Tapi belum genap sebulan dia
mengajak bicara murid-murid yang bermasalah atau yang curhat, ada murid yang datang ke ruangannya dan marah-marah.
“Apa bagusnya kamu jadi guru BP! Doni dulu minggat dari sekolah ini
gara-gara kamu, gara-gara kebrengsekan kamu!”
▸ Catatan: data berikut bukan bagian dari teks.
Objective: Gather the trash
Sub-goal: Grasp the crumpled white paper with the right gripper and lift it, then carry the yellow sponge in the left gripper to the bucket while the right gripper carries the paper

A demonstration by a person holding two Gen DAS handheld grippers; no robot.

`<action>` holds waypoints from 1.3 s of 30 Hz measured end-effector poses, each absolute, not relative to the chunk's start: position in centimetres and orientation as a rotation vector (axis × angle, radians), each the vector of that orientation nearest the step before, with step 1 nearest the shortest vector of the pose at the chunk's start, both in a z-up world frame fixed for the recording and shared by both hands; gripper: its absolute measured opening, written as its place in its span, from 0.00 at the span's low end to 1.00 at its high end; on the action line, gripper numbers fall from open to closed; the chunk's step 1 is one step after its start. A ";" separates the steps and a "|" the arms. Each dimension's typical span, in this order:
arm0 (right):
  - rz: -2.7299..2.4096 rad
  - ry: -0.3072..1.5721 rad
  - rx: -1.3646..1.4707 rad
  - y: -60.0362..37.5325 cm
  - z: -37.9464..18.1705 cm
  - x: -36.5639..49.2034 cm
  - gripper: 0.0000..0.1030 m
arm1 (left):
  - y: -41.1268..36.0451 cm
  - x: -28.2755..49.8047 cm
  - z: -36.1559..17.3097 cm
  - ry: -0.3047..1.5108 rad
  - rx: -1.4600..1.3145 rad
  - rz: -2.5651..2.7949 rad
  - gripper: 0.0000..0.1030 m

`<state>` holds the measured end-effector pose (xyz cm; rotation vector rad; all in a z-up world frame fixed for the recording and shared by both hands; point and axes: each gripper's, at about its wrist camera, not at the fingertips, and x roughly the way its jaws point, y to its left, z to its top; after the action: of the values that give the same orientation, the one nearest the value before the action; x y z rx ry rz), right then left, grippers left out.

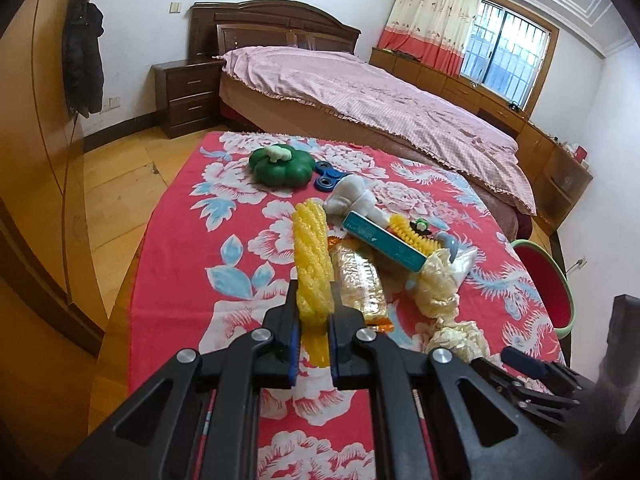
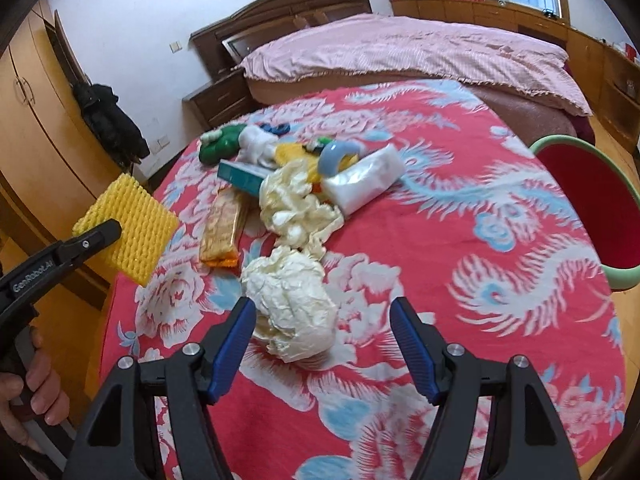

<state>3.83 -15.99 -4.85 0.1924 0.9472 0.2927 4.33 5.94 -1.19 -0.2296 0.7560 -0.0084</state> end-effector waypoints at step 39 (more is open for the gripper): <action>0.071 0.712 0.350 -30.6 2.5 2.5 0.33 | -9.5 8.6 4.2 0.751 -0.115 -0.391 0.10</action>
<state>2.52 -30.64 2.48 0.3504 0.7123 0.0706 8.60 -9.54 4.21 -0.1154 0.7510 -0.3906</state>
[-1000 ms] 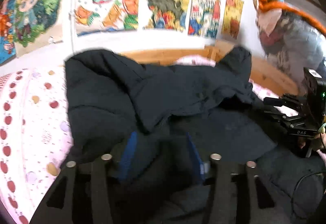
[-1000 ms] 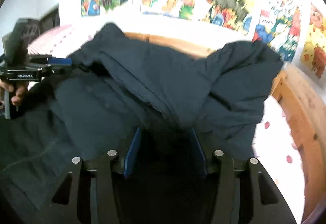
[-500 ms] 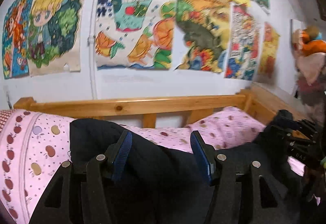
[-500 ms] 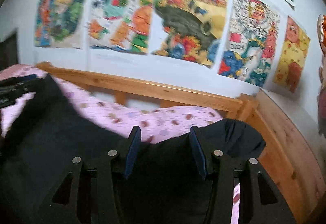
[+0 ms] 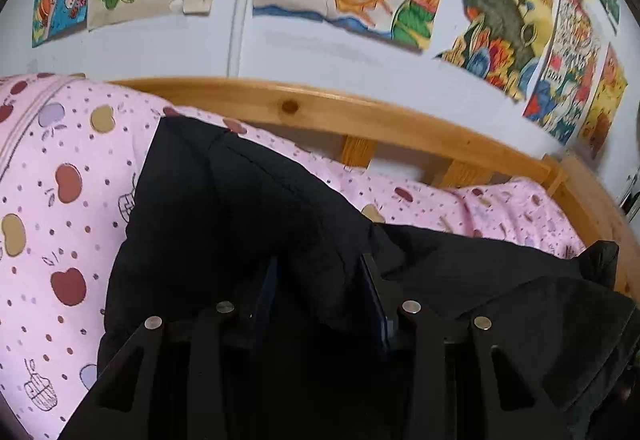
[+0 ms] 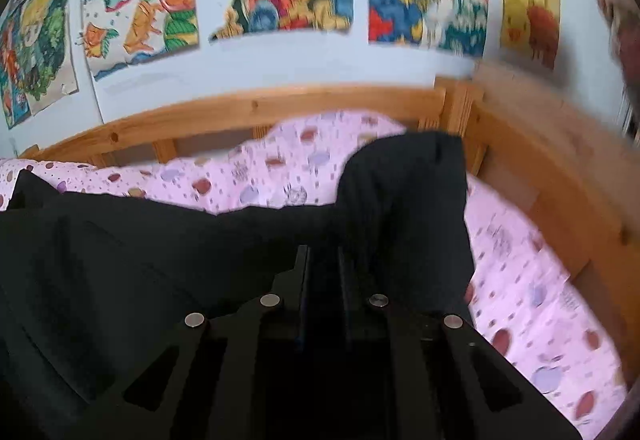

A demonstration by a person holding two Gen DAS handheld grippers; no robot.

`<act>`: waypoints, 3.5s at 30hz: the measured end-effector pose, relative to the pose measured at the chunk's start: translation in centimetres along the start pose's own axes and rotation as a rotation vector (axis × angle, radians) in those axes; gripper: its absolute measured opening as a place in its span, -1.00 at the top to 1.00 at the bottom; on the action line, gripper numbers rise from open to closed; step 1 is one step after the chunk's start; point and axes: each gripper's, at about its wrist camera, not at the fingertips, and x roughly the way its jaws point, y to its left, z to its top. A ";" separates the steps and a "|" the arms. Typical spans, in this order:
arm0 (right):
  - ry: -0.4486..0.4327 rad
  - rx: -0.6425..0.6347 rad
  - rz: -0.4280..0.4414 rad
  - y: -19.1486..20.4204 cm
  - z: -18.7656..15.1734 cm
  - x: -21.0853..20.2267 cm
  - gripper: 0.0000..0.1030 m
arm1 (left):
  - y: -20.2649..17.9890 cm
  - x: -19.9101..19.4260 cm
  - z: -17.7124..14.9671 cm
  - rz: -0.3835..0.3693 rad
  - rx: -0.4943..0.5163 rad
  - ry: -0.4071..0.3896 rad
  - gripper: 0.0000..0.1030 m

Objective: Fold large clothes

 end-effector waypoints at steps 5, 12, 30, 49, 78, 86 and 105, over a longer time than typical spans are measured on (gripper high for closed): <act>-0.008 0.007 0.021 0.0 -0.6 0.0 0.82 | 0.4 -0.2 -0.2 -0.021 -0.014 -0.015 0.24; -0.169 -0.057 0.127 1.2 1.0 -6.2 0.76 | -1.2 -6.4 0.4 -0.112 0.053 -0.209 0.15; 0.066 -0.283 0.408 7.1 -2.6 -6.0 0.76 | -5.6 -6.6 -4.2 -0.366 0.418 0.041 0.00; 0.100 -0.358 0.320 8.0 -5.5 -3.0 0.76 | -7.8 -4.2 -7.3 -0.188 0.540 0.033 -0.03; -0.039 -0.322 0.376 5.8 -5.7 -15.3 -0.72 | -4.6 -17.1 -6.0 -0.234 0.415 -0.054 -0.90; -0.032 -0.326 0.435 5.1 -7.8 -21.3 -0.88 | -3.8 -23.8 -8.3 -0.197 0.471 -0.086 -0.99; -0.077 -0.415 0.477 7.4 -11.3 -30.6 -0.94 | -2.2 -32.7 -12.6 -0.199 0.479 -0.081 -0.99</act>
teriak Roni, bekas teman sebangku Doni. Ita terkejut. Dia ingat, anak
ini juga yang dulu memarahinya di depan sekolah. Tapi Roni kemudian menangis
dan pergi begitu saja. Anak itu kemudian ketahuan sedang mabuk.
Ternyata, ketika diadakan
razia, seringkali ada anak yang mabuk, atau ngeganja,
saat istirahat di belakang kantin. Ibu Kantin bersumpah di depan Kepala Sekolah
dan guru-guru, dia tidak tahu minuman keji itu dari mana didapatkan anak-anak.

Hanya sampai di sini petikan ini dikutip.